Siemens Home Connect üzerinden cihaza özel yeni yıkama ve kurutma programları indirebiliyorsunuz. Mevsimsel ihtiyaçlar, moda olan yeni kumaş türleri, spor kıyafetlerin gelişmesi… Ne değişirse değişsin, makineniz hep güncel kalıyor. 

Tıpkı telefonunuza uygulama güncellemesi indirir gibi çamaşır ve kurutma makineniz de güncellemelerle değişen yaşam tarzınıza ayak uyduruyor. 

Akıllı deterjan yönetimi: i-Dos ile her yıkamada doğru ölçü 

Makineyi tamamen doldurunca veya tek parça kıyafeti makineye attığınızda ne kadar deterjan koyacağınızı bilemiyor olabilirsiniz. İşte tam bu noktada i-Dos Deterjan Tarama teknolojisi devreye giriyor. Siemens Home Connect üzerinden şişelerin barkodunu okutup su sertliği ve deterjan yoğunluğunu makineye iletiyor, i-Dos ise her yıkamada doğru miktarı otomatik olarak ayarlıyor. Üstelik Siemens Home Connect uygulaması, deterjan seviyesini takip ederek deterjanınız tükenmeden önce size haber veriyor. Tek yapmanız gereken uygulamayı telefonunuza yüklemek ve çamaşır makinenizi uygulamaya bağlamak. 

stainRemoval teknolojisi: Zorlu lekelerle inatlaşmayı unutun 

Çay, yağ, makyaj, çikolata lekeleri… Gün içinde fark etmeden üzerinize bulaşan lekeler artık kâbus olmaktan çıkıyor.

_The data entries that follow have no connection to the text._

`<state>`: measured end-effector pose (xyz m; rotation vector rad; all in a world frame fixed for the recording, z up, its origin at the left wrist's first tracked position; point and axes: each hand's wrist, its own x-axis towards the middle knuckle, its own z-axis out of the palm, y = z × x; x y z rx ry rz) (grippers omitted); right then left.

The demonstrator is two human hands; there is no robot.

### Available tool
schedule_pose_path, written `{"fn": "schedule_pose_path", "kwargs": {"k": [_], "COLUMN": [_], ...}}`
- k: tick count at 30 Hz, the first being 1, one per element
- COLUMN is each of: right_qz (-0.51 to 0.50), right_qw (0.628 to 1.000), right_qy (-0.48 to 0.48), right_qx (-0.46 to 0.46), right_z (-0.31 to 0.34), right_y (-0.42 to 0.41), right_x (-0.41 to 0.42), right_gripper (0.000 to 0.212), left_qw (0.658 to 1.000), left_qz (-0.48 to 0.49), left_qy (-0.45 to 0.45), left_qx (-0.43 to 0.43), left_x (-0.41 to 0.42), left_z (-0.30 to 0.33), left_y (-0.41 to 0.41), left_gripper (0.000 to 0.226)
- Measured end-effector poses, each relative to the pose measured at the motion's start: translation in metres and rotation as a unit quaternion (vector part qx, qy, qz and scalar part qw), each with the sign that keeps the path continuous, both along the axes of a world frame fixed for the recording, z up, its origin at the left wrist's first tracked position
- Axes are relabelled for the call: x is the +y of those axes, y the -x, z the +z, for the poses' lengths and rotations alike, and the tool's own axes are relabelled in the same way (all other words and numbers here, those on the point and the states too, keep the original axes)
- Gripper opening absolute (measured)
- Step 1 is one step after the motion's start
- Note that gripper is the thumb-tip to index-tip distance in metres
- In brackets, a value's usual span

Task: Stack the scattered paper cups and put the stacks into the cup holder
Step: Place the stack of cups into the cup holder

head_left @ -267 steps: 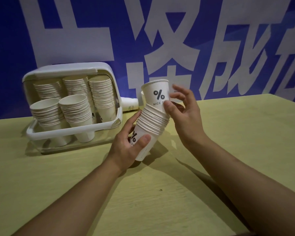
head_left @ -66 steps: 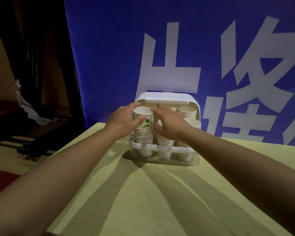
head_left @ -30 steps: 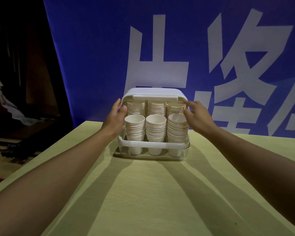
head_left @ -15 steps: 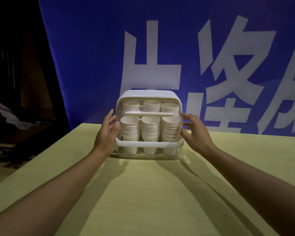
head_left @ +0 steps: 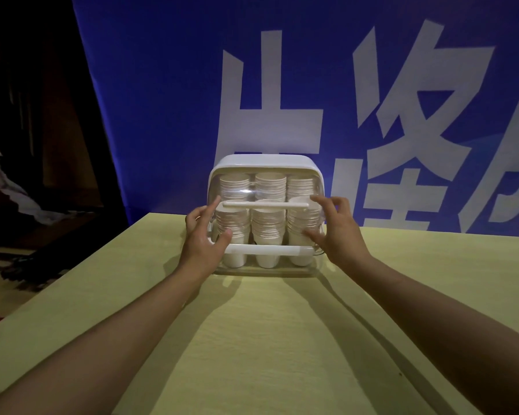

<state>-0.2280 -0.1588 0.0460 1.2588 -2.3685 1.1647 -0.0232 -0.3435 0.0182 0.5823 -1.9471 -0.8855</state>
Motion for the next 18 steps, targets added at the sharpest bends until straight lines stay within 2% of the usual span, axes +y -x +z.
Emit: {"fn": "schedule_pose_path", "kwargs": {"k": [4,9,15,18], "right_qz": [0.001,0.016,0.046,0.031], "right_qw": [1.0,0.999,0.998,0.99], "right_qy": [0.006,-0.015,0.024,0.099], "right_qx": [0.01,0.049,-0.025,-0.092], "right_z": [-0.012,-0.031,-0.005,0.002], "right_y": [-0.004,-0.006,-0.017,-0.025], "right_x": [0.005,0.016,0.001,-0.008], "right_gripper": [0.066,0.063,0.052,0.029], "left_qw": [1.0,1.0,0.999,0.999], "left_qz": [0.002,0.005,0.027,0.037], "left_qy": [0.006,0.006,-0.002,-0.025], "left_qx": [-0.007,-0.014,-0.036,-0.016], "left_x": [0.003,0.005,0.008,0.011], "left_z": [-0.012,-0.016,-0.003,-0.001], "left_y": [-0.006,-0.009,-0.001,0.004], "left_gripper": [0.061,0.056,0.061,0.057]}}
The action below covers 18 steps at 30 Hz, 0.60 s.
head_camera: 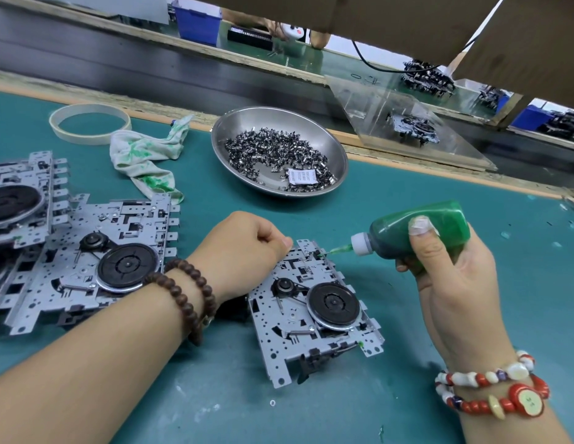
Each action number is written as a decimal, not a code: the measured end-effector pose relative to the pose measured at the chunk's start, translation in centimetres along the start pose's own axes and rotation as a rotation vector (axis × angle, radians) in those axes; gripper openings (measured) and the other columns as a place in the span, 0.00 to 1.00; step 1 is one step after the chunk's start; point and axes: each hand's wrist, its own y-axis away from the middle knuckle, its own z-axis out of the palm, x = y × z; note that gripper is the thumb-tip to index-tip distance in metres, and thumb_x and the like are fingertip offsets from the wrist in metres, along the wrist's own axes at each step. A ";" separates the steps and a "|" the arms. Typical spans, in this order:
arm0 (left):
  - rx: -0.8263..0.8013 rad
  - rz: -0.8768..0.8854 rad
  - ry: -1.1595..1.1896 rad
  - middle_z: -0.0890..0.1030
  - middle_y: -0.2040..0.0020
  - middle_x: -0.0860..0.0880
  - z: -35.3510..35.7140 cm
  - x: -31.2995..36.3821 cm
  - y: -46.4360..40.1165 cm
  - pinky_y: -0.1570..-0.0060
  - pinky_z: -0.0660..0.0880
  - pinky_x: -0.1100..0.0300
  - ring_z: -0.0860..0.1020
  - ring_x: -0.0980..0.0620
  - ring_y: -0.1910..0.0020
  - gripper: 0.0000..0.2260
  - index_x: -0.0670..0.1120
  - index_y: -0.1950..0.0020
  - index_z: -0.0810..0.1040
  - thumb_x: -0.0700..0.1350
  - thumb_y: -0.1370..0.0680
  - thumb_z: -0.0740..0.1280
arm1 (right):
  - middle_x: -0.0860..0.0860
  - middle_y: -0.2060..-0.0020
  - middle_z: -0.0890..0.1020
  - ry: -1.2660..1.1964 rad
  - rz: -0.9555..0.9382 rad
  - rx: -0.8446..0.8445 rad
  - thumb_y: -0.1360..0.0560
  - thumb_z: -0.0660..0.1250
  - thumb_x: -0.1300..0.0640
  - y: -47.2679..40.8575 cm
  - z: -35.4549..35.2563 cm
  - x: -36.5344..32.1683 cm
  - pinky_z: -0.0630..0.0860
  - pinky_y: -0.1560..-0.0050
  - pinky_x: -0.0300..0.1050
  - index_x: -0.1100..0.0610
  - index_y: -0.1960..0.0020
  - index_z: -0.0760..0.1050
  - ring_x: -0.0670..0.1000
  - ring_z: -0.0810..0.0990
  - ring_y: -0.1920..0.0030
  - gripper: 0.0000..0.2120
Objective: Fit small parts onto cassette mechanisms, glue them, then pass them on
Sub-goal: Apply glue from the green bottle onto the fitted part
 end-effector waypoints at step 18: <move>0.002 0.013 -0.001 0.83 0.61 0.46 0.0 -0.1 -0.1 0.55 0.73 0.61 0.77 0.51 0.62 0.10 0.45 0.62 0.81 0.48 0.24 0.66 | 0.63 0.56 0.81 -0.001 0.012 0.008 0.34 0.69 0.35 0.0 -0.1 -0.3 0.72 0.65 0.39 0.64 0.51 0.74 0.59 0.77 0.58 0.31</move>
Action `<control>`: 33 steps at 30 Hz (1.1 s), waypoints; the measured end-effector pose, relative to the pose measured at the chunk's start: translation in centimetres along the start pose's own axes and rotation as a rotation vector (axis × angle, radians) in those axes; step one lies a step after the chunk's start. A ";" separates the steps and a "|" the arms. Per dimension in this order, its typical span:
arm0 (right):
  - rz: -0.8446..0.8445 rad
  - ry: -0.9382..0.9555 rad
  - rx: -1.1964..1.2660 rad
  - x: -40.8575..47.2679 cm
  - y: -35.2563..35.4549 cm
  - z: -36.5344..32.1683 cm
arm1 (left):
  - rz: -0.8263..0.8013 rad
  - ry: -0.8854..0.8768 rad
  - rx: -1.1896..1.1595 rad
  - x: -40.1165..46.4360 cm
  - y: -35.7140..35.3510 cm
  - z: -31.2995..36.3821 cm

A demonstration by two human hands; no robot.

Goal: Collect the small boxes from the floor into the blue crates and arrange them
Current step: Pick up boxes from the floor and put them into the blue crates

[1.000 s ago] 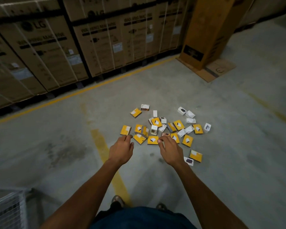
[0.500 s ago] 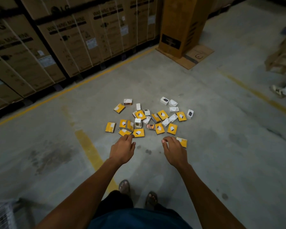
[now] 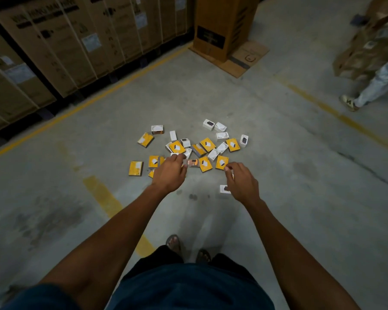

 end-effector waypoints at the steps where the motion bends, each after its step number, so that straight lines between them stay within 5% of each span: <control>1: 0.010 -0.007 -0.007 0.8 0.1 -0.5 | 0.000 -0.006 -0.002 0.6 0.3 -0.2; 17: 0.073 -0.102 0.023 6.9 2.0 2.8 | -0.055 -0.062 0.032 7.7 -1.6 2.1; 33: -0.073 -0.048 0.053 16.1 8.9 19.7 | -0.139 0.072 0.077 15.7 -9.6 16.5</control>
Point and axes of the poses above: each hand's wrist, its own x-axis towards the middle knuckle, its own y-axis out of the back of the hand, z = x × y, the point moved 3 cm from there along x, towards the middle knuckle, and after that the axes turned 11 degrees about x, right-handed, at the moved point
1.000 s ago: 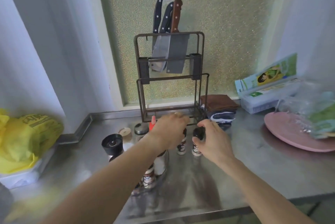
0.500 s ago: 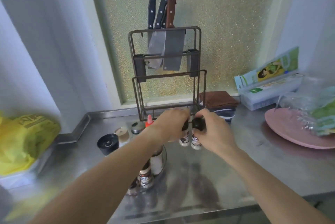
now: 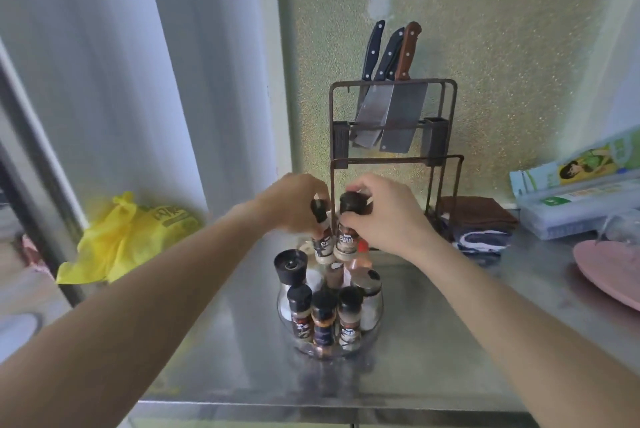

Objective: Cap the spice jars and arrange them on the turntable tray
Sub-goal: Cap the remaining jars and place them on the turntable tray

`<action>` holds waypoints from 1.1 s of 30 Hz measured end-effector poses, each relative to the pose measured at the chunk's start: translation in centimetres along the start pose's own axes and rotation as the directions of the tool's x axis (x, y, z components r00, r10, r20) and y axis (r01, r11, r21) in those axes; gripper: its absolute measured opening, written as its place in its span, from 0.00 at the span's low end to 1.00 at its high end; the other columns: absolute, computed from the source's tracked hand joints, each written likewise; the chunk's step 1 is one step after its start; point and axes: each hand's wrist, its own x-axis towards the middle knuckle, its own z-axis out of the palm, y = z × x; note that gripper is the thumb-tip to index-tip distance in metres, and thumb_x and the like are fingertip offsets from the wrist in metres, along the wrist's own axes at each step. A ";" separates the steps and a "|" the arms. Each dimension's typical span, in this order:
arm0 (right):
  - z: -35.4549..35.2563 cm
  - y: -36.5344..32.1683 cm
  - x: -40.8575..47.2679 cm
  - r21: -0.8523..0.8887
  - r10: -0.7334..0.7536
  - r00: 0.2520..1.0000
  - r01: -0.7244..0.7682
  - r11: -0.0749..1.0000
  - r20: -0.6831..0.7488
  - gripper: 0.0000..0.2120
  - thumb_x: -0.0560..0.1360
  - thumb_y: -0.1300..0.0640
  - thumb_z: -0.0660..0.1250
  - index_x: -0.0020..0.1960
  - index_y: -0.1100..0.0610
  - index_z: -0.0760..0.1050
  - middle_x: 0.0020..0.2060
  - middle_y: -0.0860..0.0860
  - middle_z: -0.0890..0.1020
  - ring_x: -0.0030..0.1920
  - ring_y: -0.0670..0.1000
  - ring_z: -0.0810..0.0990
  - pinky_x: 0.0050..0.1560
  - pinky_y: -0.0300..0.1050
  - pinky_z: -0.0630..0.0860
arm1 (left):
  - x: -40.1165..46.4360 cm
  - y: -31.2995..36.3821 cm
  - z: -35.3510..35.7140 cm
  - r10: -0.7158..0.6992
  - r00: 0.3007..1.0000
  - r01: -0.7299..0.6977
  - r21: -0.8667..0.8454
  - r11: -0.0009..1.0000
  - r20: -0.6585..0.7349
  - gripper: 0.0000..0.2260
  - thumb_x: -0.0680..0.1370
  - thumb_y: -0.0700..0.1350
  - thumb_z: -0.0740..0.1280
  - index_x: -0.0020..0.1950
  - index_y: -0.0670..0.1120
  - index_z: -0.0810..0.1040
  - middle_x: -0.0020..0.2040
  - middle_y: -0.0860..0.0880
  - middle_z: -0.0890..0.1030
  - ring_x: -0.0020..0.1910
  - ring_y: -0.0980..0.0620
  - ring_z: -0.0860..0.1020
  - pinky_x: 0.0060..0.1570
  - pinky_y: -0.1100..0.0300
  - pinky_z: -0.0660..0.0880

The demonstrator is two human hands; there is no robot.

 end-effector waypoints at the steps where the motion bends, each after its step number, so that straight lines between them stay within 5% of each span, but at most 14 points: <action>1: 0.9 -0.1 0.1 -0.023 -0.003 1.000 0.003 1.000 0.019 0.19 0.72 0.55 0.76 0.62 0.53 0.78 0.58 0.49 0.82 0.58 0.52 0.80 0.60 0.48 0.76 | 0.0 -0.3 0.7 -0.010 1.000 0.010 0.003 1.000 0.013 0.21 0.67 0.49 0.80 0.59 0.51 0.82 0.50 0.52 0.79 0.52 0.48 0.76 0.51 0.55 0.74; 10: 6.2 1.9 0.6 -0.177 0.053 0.978 -0.016 0.984 0.203 0.17 0.69 0.55 0.75 0.57 0.52 0.80 0.52 0.49 0.83 0.53 0.53 0.81 0.49 0.46 0.76 | 0.7 -1.0 6.4 -0.045 0.991 0.050 -0.043 0.998 0.129 0.15 0.71 0.45 0.74 0.57 0.48 0.82 0.47 0.50 0.79 0.47 0.48 0.76 0.42 0.60 0.69; 16: 7.6 3.1 0.6 -0.295 0.104 0.957 -0.020 0.955 0.272 0.16 0.65 0.51 0.79 0.51 0.50 0.82 0.48 0.50 0.84 0.52 0.53 0.81 0.47 0.47 0.78 | 1.2 -1.4 7.7 -0.068 0.985 0.070 -0.010 0.997 0.159 0.19 0.65 0.47 0.79 0.55 0.49 0.81 0.50 0.52 0.82 0.48 0.47 0.78 0.42 0.56 0.76; 25: 8.7 3.4 0.5 -0.446 0.104 0.936 0.061 0.893 0.336 0.23 0.66 0.45 0.81 0.55 0.54 0.80 0.54 0.55 0.84 0.46 0.55 0.84 0.43 0.48 0.81 | 1.1 -1.7 9.5 -0.098 0.979 0.090 0.051 0.995 0.181 0.21 0.63 0.53 0.81 0.54 0.52 0.83 0.50 0.52 0.83 0.49 0.46 0.79 0.40 0.55 0.75; 30: 7.5 3.6 0.2 -0.379 0.086 0.944 0.044 0.924 0.318 0.22 0.68 0.45 0.78 0.59 0.50 0.80 0.62 0.54 0.82 0.53 0.54 0.83 0.48 0.49 0.80 | 0.9 -2.0 8.7 -0.094 0.978 0.096 -0.004 0.995 0.187 0.24 0.62 0.57 0.81 0.56 0.54 0.82 0.50 0.54 0.84 0.50 0.49 0.80 0.45 0.53 0.79; 33: 5.3 4.3 -0.9 -0.252 0.086 0.975 -0.033 0.967 0.203 0.13 0.74 0.47 0.74 0.57 0.48 0.82 0.51 0.45 0.86 0.52 0.48 0.84 0.52 0.47 0.81 | -0.4 -2.8 7.1 -0.109 0.987 0.124 -0.132 0.984 0.115 0.21 0.69 0.60 0.77 0.58 0.53 0.82 0.53 0.58 0.83 0.51 0.54 0.81 0.54 0.54 0.80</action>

Siemens iQ500 çamaşır makinesi ile stainRemoval teknolojisi devreye giriyor. Tek bir dokunuşla çay, yağ, kozmetik veya günlük hayatta karşılaştığınız diğer zor lekeler için özel programları aktif edebilirsiniz. 

Siemens Home Connect uygulaması sayesinde daha fazla leke türünü ve bunlar için geliştirilmiş özel programları keşfetmek de mümkün. Yani sadece “lekeyi çıkar” demekle kalmıyor, sizin için en doğru yıkama programını da otomatik olarak öneriyor. Böylece hem lekelerle uğraşmak zorunda kalmıyor hem de giysilerinizin ömrünü koruyorsunuz. 

Artık çocuğunuza yemek yedirirken dökülen yemek lekeleri, kahve kazaları ya da mutfakta sıçrayan yağ lekeleri sizi endişelendirmiyor. stainRemoval, günlük hayatın getirdiği küçük sürprizlere karşı en güvenilir yardımcınız oluyor. 

Siemens iQ500 çamaşır ve kurutma makineleri, artık sadece kıyafetlerinizi temizleyen makineler değil; size zaman, konfor ve güven veren akıllı iş ortaklarınızdır. Ütüye harcadığınız vakti kendinize ayırın, lekelerle uğraşmayı unutun ve teknolojinin yaşam alanınıza uyumunun keyfini yaşayın.

*Bu yazı Siemens’in katkılarıyla hazırlanmıştır.